What are the syntax to draw the edges for B1 -> D1 and B1 -> D2, as shown in red, to align the vertical section of these edges with the vertical section of the edges below node C2? The fork sep key specifies the l-distance between the parent anchor and the fork, but I don't know how to use it.

This is the MWE:

\documentclass[12pt,crop=true,border=1cm]{standalone}
\usepackage[edges]{forest}
\begin{document}

\begin{forest}
  for tree={
    grow'=0,
    draw,
    forked edges,
    text width=10mm,
    minimum height=5mm,
    parent anchor=east,
    child anchor=west,
    text centered,
  }
    [A,tier=level1
      [B1,tier=level2,name=B1
%        [C1 would be here, but it is missing
          [D1,tier=level4,name=D1
            [E1,tier=level5]
            [E2,tier=level5]
          ]
          [D2,tier=level4,name=D2
            [E3,tier=level5]
            [E4,tier=level5]          
          ]
%        ]
      ]
      [B2,tier=level2
        [C2,tier=level3
          [D3,tier=level4
            [E5,tier=level5]
            [E6,tier=level5]          
          ]
          [D4,tier=level4
            [E7,tier=level5]
            [E8,tier=level5]          
          ]
        ]
      ]
    ]
    % Draw the edges with the fork at the desired level.
    % The fork sep key specifies the "The l-distance between the parent anchor and the fork." 
    % See Forest manual version  July 14, 2017, p81
    \draw[red,thick] (B1.parent anchor) -- +(57pt,0) |- (D1.child anchor);
    \draw[red,thick] (B1.parent anchor) -- +(57pt,0) |- (D2.child anchor);
\end{forest}


\end{document}

UPDATE

Testing an expanded MWE with the fork sep code from @marmot revealed some shortfalls

With two nodes (C1 and C3) at tier=level3, and a third node C2 is missing, the edge shape resembles a folder structure rather than being forked.

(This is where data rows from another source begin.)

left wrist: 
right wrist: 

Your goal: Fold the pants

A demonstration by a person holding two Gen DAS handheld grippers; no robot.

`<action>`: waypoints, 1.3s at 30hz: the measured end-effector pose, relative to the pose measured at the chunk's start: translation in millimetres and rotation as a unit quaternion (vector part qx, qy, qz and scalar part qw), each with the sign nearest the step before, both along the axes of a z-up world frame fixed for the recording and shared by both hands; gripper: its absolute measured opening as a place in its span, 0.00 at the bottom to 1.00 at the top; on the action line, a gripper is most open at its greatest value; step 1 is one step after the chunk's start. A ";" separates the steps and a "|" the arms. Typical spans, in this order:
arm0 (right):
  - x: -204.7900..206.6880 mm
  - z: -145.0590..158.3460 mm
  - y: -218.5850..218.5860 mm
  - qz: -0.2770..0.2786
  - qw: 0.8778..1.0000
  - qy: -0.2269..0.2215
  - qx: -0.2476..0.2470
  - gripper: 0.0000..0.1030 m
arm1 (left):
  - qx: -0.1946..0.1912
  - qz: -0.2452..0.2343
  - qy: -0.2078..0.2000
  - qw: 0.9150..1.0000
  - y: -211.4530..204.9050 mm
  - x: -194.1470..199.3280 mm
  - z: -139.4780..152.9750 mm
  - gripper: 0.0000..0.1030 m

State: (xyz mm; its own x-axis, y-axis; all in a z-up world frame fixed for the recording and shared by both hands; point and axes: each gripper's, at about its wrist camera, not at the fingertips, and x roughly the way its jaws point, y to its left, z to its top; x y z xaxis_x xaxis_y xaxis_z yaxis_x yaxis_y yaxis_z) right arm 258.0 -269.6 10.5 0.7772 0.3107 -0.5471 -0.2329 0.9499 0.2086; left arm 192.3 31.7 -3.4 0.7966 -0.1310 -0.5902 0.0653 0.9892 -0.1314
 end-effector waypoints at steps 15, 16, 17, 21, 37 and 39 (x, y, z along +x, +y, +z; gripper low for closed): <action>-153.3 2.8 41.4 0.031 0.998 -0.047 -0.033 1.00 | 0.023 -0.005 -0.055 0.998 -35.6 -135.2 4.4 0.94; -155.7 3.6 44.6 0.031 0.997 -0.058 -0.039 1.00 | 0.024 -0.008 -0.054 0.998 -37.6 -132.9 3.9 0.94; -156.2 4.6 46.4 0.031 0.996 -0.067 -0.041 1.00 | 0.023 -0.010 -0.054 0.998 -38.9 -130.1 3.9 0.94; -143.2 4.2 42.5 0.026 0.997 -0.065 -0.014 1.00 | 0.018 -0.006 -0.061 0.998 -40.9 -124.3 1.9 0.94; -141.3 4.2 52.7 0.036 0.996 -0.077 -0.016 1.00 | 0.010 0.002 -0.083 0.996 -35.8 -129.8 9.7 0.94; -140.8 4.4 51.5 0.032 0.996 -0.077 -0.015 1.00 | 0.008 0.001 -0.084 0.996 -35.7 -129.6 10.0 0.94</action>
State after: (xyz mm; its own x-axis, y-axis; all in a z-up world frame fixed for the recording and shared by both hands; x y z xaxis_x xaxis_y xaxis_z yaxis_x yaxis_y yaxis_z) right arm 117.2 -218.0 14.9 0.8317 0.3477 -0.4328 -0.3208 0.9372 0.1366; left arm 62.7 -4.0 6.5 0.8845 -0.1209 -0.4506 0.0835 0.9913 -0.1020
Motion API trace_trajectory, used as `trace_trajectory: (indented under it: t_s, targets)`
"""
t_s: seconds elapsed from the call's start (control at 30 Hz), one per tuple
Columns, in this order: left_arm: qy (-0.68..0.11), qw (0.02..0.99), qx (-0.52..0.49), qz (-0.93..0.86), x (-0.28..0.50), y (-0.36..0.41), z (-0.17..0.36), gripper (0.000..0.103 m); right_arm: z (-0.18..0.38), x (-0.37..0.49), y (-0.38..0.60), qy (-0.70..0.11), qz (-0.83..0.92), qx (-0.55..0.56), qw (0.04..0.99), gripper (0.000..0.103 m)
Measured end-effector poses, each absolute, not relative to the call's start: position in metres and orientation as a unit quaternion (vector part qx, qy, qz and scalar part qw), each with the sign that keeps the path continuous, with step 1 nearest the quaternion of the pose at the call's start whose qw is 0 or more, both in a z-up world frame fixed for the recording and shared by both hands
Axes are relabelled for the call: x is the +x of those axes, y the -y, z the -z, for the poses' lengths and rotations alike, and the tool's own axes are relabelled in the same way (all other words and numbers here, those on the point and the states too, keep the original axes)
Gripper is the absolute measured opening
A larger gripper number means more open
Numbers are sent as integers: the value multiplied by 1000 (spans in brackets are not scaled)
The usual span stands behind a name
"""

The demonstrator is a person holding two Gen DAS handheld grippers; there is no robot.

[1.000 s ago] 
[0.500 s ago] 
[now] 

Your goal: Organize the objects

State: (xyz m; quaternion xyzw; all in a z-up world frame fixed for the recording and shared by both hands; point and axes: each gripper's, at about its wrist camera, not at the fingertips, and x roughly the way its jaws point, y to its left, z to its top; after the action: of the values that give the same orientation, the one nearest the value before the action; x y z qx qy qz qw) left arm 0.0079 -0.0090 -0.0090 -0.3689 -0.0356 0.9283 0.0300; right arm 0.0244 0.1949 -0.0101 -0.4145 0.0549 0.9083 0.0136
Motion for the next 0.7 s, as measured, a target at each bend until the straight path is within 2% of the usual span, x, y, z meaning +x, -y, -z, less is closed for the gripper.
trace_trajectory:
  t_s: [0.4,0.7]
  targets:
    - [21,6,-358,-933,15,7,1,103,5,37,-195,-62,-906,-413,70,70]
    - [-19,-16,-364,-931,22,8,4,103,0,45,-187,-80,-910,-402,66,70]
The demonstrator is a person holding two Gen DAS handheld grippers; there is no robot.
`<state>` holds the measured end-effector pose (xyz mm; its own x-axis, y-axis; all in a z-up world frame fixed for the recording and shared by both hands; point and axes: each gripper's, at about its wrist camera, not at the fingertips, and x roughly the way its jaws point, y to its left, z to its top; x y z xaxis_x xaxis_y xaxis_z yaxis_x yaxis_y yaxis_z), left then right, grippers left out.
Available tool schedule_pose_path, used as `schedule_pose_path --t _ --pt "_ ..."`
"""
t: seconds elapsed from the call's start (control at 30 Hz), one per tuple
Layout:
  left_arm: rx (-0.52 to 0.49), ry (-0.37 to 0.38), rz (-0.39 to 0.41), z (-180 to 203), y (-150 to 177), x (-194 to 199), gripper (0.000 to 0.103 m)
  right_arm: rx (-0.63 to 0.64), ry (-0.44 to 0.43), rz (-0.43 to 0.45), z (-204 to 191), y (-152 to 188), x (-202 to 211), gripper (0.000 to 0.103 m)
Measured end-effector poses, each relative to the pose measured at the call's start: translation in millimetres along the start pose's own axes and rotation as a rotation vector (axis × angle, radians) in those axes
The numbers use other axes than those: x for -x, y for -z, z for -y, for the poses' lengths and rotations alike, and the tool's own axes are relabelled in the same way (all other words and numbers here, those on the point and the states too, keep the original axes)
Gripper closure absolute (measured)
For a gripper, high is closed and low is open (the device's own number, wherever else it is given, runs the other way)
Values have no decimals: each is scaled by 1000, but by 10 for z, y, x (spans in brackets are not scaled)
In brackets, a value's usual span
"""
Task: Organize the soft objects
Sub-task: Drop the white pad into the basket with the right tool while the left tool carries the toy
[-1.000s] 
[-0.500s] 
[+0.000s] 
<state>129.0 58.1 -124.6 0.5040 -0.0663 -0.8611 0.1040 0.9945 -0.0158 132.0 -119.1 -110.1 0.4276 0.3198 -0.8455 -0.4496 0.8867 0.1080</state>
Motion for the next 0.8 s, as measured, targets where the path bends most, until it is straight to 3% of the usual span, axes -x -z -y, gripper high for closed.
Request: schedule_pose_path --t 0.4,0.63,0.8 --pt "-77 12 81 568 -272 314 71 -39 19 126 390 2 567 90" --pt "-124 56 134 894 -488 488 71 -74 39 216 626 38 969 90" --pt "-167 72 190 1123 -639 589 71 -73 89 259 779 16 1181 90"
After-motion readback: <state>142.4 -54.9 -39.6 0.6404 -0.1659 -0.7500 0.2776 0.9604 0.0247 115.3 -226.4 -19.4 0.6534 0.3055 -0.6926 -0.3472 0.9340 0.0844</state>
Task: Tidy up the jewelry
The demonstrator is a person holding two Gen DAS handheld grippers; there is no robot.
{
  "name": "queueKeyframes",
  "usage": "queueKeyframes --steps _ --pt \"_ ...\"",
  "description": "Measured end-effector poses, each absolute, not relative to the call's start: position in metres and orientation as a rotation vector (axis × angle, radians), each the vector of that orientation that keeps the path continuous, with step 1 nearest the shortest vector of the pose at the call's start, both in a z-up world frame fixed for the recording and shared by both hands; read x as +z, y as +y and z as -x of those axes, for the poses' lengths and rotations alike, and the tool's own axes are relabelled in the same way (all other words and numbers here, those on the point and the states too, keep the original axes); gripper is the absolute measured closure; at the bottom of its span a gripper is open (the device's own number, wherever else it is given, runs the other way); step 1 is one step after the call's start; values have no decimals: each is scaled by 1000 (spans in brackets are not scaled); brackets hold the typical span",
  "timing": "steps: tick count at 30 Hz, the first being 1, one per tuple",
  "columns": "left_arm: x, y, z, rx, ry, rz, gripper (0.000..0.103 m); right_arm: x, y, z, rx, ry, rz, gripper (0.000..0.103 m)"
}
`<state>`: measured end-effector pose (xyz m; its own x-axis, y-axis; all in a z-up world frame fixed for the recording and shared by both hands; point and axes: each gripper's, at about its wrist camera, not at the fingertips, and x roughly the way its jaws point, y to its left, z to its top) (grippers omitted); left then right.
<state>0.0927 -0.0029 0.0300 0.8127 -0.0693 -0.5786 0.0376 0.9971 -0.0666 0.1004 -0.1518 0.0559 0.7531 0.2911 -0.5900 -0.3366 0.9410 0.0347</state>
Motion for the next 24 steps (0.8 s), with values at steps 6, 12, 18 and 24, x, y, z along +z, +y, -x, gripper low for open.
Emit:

enter image description here

Removing C2 and D5 results in the tree no longer correctly representing the structure.

enter image description here

While I expect that an automated solution is going to rely on using the fork sep key, @marmot's solution appears to be close, but perhaps something is still missing.

The solution posted by @Zarko drew edges between grandparent and child nodes using orthogonal coordinates to define the location of the fork. This is a robust and versatile approach. @Zarko, please put back your answer.

UPDATE 2

This may be a robust solution. It uses (a) @marmot's fork sep code, (b) identifies the missing nodes as coordinates without drawing the node shape i.e. [,draw=none,name=C2 and (c) uses a \draw command to join node.child anchor to node.parent anchor. For example: \draw (C2.child anchor) -- (C2.parent anchor);

\documentclass[12pt,crop=true,border=1cm]{standalone}
\usepackage[edges]{forest}
\forestset{
  declare dimen={my fork sep}{0.5em},
  my forked edge'/.style={
    edge={rotate/.option=!parent.grow},
    edge path'={let \noexpand\p1=($(.child anchor)-(!u.parent anchor)$) in
    (!u.parent anchor) -- ++(\noexpand\x1-\forestoption{my fork sep},0) |- (.child anchor)},
  },
  my forked edge/.style={
    on invalid={fake}{!parent.parent anchor=children},
    child anchor=parent,
    my forked edge',
  },
  my forked edges/.style={for nodewalk={#1}{my forked edge}},
  my forked edges/.default=tree,
}
\begin{document}

\begin{forest}
  for tree={
    grow'=0,
    draw,
    my forked edges,my fork sep=8pt,
    text width=10mm,
    minimum height=5mm,
    parent anchor=east,
    child anchor=west,
    text centered,
  }
    [A,tier=level1
      [B1,tier=level2,name=B1
        [C1% would be here, but it is missing
          [D1,tier=level4,name=D1a
            [E1,tier=level5]
            [E2,tier=level5]
          ]
          [D2,tier=level4,name=D2a
            [E3,tier=level5]
            [E4,tier=level5]
          ]
          [D3,tier=level4,name=D3a
            [E5,tier=level5]
            [E6,tier=level5]
          ]
        ]
        [,draw=none,name=C2                           
          [D4,tier=level4,name=D1b
            [E7,tier=level5]
            [E8,tier=level5]
          ]
          [,draw=none,name=D5 
            [E9,tier=level5]
            [E10,tier=level5]
          ]                                   
        ]                                     
      ]
      [B2,tier=level2
        [C3,tier=level3
          [D6,tier=level4
            [E11,tier=level5]
            [E12,tier=level5]
          ]
          [D7,tier=level4
            [E13,tier=level5]
            [E14,tier=level5]
          ]
        ]
      ]
    ]
    \draw (C2.child anchor) -- (C2.parent anchor);
    \draw (D5.child anchor) -- (D5.parent anchor);
\end{forest}

\end{document}

enter image description here

  • It is now really hard to understand your question because the code for your extended example no longer demonstrates the problem you wanted help with. Please post answers in the answer space and not in the question space! – cfr Jul 21 '18 at 0:19
  • forked edges should not be within for tree. Either forked edges or for tree={forked edge}. – cfr Jul 21 '18 at 0:21
3

I don't know what the extended version of the question was as the question now is an answer rather than a question.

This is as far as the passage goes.